Ebbene, nel caso in esame, il datore di lavoro aveva provveduto a sostituire il dipendente scioperante, come detto, con altro inquadrato in un livello superiore. La legittimità della scelta va, con ciò, valutata in relazione ai limiti del demansionamento espressamente previsti dall’art. 2103 del Codice civile e, in generale, del divieto di mutamento peggiorativo delle mansioni. La Suprema Corte, richiamando buona parte dei propri precedenti (si legga Cassazione, sentenza n. 12811 del 2009, sentenza n. 15782 del 2011, sentenza n. 4542 del 2013, nonché sentenza n. 14444 del 2015), si è pronunciata a favore della liceità della condotta datoriale. Sulla base della sentenza, tuttavia, l’azienda può validamente disporre delle prestazioni dei dipendenti del livello superiore “solo ove tali mansioni siano marginali e funzionalmente accessorie e complementari a quelle proprie della posizione dei lavoratori così assegnati”. In ogni caso, tale principio si applica altresì quando la sostituzione del lavoratore sia “istantanea o comunque di breve durata”. Allorquando tale condizione risulti soddisfatta, quindi, il carattere antisindacale della condotta del datore va del tutto escluso. Non è, infatti, possibile privare completamente lo stesso del diritto a limitare le conseguenze negative dello sciopero.

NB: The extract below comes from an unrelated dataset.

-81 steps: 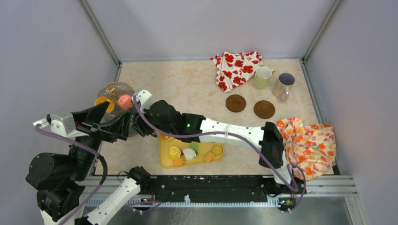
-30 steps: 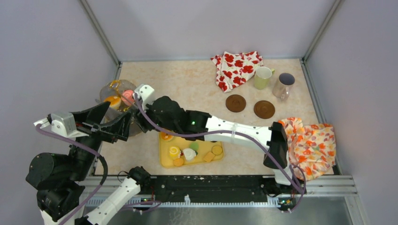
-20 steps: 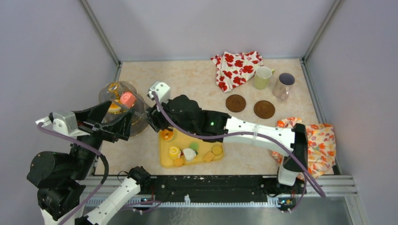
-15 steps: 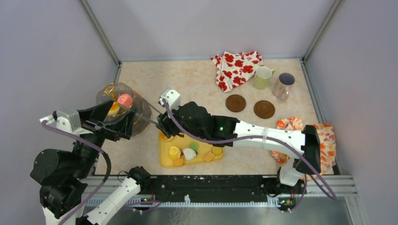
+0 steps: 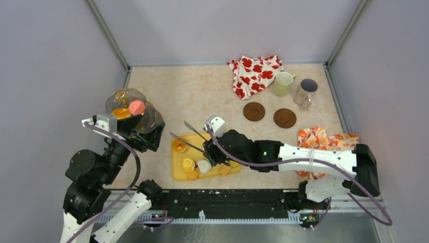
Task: Serve the afternoon tea
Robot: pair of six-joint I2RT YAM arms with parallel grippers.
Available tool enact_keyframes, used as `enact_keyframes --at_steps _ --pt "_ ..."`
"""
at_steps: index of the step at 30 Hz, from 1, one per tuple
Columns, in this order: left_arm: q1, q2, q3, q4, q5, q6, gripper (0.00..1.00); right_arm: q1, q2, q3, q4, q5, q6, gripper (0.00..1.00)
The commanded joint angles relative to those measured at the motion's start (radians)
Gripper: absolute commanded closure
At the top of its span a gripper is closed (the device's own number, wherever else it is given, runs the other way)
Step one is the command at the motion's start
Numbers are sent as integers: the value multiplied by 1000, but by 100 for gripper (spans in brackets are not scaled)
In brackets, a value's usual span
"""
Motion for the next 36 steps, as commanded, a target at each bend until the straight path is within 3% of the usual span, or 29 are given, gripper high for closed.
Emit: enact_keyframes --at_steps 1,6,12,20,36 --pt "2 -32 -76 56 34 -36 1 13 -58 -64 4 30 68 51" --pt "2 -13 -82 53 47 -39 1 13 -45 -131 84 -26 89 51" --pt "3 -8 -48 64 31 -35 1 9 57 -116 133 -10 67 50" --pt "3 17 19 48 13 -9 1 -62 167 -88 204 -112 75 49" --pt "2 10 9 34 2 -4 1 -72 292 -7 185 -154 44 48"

Ciò detto, la sentenza in commento ha altresì colto l’occasione per ribadire taluni presupposti per l’instaurazione di un giudizio con ricorso ex art. 28, Legge 300/1970 (procedimento per la repressione della condotta antisindacale). In tal senso, occorre rilevare come, in primo luogo, lo sciopero debba essere proclamato da un’associazione sindacale nazionale, intendendosi con ciò un’organizzazione con una struttura “articolata a livello nazionale” che svolga “attività sindacale su tutto o su ampia parte del territorio nazionale”; a nulla rilevando, al riguardo, l’eventuale sottoscrizione da parte dell’associazione di contratti collettivi nazionali, posto che, continua la Corte, la circostanza “rimane un indice tipico, ma non l’unico, rilevante ai fini della nazionalità”.

Allo stesso tempo è, da ultimo, necessaria l’attualità della condotta antisindacale; requisito che può dirsi soddisfatto anche ove, decorso un certo lasso di tempo, si registri la “permanenza” di taluni “effetti lesivi”, ovvero il comportamento posto in essere dal datore di lavoro sia idoneo “a produrre effetti durevoli nel tempo”.